**ABOUT THIS EXERCISE:** Beginning at the line that contains "point to the dark blue", return every remaining line of the data below exactly; return nothing before it.

DATA FOR THIS EXERCISE: Begin

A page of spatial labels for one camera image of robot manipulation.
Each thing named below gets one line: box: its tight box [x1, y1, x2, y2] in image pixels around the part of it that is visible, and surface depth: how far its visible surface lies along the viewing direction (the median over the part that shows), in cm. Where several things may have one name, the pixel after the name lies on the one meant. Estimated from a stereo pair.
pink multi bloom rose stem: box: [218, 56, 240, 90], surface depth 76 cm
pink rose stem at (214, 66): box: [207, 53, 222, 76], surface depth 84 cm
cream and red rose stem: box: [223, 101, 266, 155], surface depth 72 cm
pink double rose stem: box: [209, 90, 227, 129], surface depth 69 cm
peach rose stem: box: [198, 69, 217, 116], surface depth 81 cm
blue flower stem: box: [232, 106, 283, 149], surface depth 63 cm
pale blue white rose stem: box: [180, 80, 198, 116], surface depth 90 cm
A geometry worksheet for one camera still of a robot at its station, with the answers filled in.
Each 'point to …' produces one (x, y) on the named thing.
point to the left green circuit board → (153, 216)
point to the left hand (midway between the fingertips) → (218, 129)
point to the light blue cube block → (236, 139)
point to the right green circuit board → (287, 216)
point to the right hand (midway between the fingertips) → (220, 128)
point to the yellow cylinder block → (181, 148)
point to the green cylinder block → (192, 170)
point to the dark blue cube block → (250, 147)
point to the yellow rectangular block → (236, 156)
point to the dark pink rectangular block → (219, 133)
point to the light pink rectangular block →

DATA FOR THIS EXERCISE: End

**OUTPUT FOR THIS EXERCISE:**
point to the dark blue cube block → (250, 147)
point to the yellow rectangular block → (236, 156)
point to the dark pink rectangular block → (219, 133)
point to the light pink rectangular block →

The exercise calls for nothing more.